Kisah Horor Lampor Mitos Keranda Terbang Yang Merupakan Sosok Hantu Yang Membawa Keranda Mayat
Lampor merupakan sebuah istilah yang berhubungan dengan kisah horor mitos keranda terbang di Kabupaten Temanggung, Jawa Tengah. Cerita yang sudah beredar luas ini dipercaya sebagai sosok hantu yang sedang membawa keranda mayat terbang.
Konon, mitos keranda terbang tersebut menjemput orang-orang yang masih berkeliaran menjelang waktu magrib tiba. Diceritakan, orang-orang yang hilang diculik lampor tidak akan bisa ditemukan, apalagi bisa kembali lagi.
Meskipun bisa kembali, orang yang telah diculik oleh lampor akan kembali dalam keadaan yang sudah tidak lagi normal. Kedatangan lampor ditandai dengan adanya angin yang kencang yang berembus dari arah selatan.
Embusan angin yang berembus dari arah selatan tersebut juga memunculkan anggapan mitos lainnya. Mitos lain menyebut bahwa lampor adalah salah satu anggota pasukan dari legenda Nyi Roro Kidul.

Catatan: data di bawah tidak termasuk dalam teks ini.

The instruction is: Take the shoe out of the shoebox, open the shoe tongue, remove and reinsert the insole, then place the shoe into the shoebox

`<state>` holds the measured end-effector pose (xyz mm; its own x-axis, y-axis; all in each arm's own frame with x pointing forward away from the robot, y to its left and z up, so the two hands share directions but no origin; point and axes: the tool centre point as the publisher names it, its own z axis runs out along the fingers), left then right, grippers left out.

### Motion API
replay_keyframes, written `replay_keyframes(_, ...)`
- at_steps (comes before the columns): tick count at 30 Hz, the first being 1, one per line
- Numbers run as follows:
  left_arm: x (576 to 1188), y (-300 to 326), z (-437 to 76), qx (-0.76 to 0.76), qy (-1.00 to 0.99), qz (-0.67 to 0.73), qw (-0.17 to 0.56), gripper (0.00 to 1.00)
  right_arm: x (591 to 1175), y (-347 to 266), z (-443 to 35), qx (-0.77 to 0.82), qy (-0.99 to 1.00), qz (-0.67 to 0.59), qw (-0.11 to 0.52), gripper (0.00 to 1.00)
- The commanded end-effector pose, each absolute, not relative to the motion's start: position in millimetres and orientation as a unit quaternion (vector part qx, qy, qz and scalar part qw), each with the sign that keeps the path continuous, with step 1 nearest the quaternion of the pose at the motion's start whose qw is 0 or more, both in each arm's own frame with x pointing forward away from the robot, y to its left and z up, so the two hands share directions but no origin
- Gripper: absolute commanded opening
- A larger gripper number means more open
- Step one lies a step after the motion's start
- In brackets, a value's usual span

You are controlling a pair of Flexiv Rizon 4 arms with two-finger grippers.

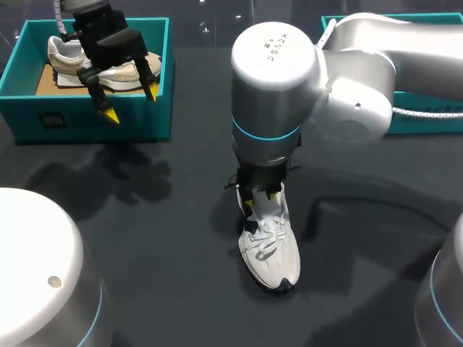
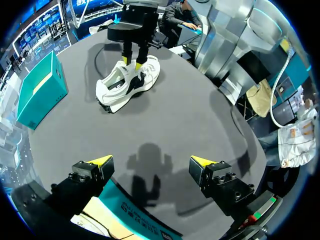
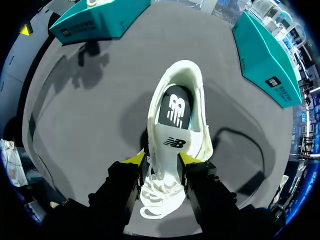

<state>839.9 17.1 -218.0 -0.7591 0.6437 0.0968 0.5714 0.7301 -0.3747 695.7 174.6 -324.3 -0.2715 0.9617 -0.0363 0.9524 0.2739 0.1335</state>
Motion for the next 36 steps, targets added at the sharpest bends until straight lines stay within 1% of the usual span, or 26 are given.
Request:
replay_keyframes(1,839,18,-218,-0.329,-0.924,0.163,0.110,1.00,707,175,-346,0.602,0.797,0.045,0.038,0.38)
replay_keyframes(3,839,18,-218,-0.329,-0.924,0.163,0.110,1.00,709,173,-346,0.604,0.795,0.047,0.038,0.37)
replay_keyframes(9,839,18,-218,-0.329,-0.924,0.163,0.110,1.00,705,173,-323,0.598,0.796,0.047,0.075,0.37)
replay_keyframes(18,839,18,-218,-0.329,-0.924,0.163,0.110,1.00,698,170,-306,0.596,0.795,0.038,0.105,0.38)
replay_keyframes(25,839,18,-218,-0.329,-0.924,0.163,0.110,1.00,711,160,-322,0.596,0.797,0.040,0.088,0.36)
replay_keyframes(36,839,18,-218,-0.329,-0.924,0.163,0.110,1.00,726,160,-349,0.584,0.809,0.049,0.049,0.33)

Disebutkan, keranda diterbangkan oleh angin dari arah laut selatan dan melewati daerah-daerah yang tertentu. Selain menculik, konon lampor juga disebut sebagai penanda munculnya suatu wabah penyakit tertentu.
Meski dianggap sebuah mitos, nyatanya keberadaan lampor pernah dialami oleh salah seorang sineas Indonesia, yakni Guntur Soeharjanto. Pengalaman tersebut ia alami ketika ia yang tinggal di Temanggung.
Pengalaman mistisnya itu pun ia tuangkan dalam sebuah film dengan judul yang sama, 'Lampor: Keranda Terbang'. Film yang tayang pada tahun 2019 lalu itu diperankan oleh Dion Wiyoko dan Adinia Wirasti yang mengambil lokasi di mana mitos ini berkembang, yakni Temanggung.
Dikisahkan, saat itu begitu banyak korban yang hilang, mati, gila, sakit, hingga bisa mengalami trauma berkepanjangan. Masa kecil sang sutradara ini juga mengalami kejadian tersebut dengan yang kehilangan keluarganya yang dibawa lampor.
Ada yang mati dan ada yang kembali, tetapi menjadi ling-lung atau gila. Bahkan, film ini juga membawa teror kepada kru dan penonton. Beberapa kru dan pemain mitos keranda terbang melihat adanya penampakan pada saat proses syuting berlangsung. Selain itu, saat screening film juga ada penonton yang mengalami kerasukan saat menampilkan adegan tarian jarang kepang.